The descent of the Guardian was confirmed
Responding to Andrew Tate’s and pictures of himself with flashy gas-guzzling cars, Greta Thunberg responded with ‘email at smalldickenergy@getalife.com‘. I don’t have a problem with this tweet it was the kind of playground taunt he deserved, but that is what it was, a playground taunt and nothing more. Except at the Guardian, where Rebecca Solnit (yet another English Lit graduate) thought it was one of the greatest tweets of history. Really?
Suppose a man had responded to Julia Hartley Brewer’s climate change scepticism with a tweet about smallf***yenergy or some other slur about her sexual anatomy. Would they have been applauded in the same way as Greta? I suspect not.
Conclusions
I have no time for Andrew Tate and his ilk, but perhaps some good may come from the moral panic in progress. Instead of concentrating on the forces attracting young men in his direction we should look at the forces driving them towards him.There have been some encouraging articles in the media arguing that the Andrew Tate phenomenon is symptom of a deeper malaise and I think they are right.

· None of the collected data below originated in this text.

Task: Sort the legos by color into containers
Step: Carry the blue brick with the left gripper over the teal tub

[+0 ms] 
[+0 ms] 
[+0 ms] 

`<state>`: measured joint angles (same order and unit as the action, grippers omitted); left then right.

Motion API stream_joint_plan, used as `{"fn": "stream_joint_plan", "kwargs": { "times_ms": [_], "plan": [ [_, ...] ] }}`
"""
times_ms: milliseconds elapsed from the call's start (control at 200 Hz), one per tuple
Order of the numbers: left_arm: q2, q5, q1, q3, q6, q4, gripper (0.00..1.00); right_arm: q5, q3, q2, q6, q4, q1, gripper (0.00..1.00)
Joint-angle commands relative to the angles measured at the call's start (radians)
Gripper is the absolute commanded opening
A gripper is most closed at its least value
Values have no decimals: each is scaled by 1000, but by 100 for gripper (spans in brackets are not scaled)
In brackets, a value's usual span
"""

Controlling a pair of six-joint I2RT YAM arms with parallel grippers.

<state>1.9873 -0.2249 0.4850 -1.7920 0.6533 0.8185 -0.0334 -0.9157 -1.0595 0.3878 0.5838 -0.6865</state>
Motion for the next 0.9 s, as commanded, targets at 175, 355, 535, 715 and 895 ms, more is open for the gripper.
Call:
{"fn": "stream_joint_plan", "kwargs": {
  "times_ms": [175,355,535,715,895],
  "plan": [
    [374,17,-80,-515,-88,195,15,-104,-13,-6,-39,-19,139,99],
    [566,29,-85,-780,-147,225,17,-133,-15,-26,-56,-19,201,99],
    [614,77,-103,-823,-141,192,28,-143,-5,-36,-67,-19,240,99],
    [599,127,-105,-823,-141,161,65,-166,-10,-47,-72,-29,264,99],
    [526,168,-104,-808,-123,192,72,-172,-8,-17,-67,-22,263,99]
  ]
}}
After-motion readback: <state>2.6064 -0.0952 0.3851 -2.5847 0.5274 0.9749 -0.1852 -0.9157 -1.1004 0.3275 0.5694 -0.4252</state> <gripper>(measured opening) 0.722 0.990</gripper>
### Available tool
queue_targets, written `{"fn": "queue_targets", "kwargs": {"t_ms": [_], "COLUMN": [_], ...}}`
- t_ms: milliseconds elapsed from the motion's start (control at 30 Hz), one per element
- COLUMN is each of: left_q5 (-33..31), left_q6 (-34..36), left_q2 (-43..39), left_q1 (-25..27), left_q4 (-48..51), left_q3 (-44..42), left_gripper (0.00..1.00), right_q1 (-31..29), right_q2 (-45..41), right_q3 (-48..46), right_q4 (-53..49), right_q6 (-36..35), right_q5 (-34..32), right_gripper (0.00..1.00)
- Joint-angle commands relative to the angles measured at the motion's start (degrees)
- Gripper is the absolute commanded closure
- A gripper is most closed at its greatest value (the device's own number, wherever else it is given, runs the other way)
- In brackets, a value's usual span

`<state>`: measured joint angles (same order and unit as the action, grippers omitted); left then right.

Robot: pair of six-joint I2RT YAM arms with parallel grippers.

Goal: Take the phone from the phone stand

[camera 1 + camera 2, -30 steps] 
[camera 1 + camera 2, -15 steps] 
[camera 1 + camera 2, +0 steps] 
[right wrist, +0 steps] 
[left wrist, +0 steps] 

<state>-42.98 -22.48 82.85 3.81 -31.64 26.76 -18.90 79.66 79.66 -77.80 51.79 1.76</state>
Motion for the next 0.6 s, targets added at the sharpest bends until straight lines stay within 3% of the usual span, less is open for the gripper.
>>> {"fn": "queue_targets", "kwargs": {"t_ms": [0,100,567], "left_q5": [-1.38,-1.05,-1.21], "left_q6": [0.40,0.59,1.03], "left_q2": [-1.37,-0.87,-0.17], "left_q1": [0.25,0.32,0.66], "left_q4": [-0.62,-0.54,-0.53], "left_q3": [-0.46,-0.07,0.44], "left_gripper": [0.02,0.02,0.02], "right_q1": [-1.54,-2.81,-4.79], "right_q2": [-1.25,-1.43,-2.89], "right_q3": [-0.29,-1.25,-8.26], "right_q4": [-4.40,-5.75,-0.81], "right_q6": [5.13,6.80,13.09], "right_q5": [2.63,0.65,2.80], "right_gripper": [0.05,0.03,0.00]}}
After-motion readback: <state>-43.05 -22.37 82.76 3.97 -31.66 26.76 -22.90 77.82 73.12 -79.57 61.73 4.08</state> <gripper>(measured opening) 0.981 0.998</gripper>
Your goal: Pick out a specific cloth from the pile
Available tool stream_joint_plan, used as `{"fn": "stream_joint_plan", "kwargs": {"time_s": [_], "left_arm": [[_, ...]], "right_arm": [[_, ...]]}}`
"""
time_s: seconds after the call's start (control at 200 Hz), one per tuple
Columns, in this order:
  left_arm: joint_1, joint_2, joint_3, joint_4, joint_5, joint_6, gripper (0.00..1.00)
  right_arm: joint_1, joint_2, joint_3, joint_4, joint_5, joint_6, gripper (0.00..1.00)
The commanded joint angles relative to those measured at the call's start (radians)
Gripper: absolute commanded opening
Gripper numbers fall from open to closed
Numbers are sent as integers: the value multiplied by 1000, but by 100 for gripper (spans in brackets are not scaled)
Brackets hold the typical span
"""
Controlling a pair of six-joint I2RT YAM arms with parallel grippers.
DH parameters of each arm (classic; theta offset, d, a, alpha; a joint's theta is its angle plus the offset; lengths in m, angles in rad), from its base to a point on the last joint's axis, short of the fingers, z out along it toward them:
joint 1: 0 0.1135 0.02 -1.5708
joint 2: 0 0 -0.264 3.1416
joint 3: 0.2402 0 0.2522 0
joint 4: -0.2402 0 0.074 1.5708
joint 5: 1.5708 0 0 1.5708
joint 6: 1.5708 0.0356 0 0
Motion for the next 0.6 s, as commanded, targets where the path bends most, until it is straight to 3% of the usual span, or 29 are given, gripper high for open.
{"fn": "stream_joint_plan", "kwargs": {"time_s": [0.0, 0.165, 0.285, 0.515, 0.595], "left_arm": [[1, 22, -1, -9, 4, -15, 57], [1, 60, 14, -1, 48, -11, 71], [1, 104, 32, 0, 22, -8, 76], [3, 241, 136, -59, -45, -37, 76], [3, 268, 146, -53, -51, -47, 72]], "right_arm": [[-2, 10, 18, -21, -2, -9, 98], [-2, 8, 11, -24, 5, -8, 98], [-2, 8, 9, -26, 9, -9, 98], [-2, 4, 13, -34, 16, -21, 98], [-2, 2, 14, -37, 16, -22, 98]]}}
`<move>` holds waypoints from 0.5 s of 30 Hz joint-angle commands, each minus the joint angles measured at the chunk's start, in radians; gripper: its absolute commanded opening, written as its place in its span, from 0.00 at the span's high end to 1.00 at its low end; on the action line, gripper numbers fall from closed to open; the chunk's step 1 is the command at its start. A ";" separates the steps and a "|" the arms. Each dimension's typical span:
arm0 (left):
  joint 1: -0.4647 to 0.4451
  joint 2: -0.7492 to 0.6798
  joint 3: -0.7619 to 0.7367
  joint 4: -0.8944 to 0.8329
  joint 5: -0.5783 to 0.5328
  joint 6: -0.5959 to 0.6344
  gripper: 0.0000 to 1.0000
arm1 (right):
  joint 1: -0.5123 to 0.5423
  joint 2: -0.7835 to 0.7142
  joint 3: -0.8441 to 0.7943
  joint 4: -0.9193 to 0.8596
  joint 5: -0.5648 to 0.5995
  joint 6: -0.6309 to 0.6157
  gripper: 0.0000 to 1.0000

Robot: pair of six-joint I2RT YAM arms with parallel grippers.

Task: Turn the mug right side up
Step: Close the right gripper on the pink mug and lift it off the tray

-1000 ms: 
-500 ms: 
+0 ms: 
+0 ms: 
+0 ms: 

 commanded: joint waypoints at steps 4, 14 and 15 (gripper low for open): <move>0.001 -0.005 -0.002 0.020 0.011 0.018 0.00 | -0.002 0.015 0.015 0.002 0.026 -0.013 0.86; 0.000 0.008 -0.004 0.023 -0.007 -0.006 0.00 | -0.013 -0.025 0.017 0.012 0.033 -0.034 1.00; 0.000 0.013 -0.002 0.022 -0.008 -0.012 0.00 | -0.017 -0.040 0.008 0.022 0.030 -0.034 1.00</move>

In the Lord of the Rings fantasy novel, Golum though an odious little creep achieved something useful in the end. Let’s hope that Andrew Tate who is also reprehensible in his own way, inadvertently opens the door to a better dialogue about what is happening with boys in our schools and society.
Returning to the opening quote of this blog, I would like to claim prescience in predicting the Andrew Tate phenomenon. However, none is due, it was blindingly obvious to anybody with an open mind.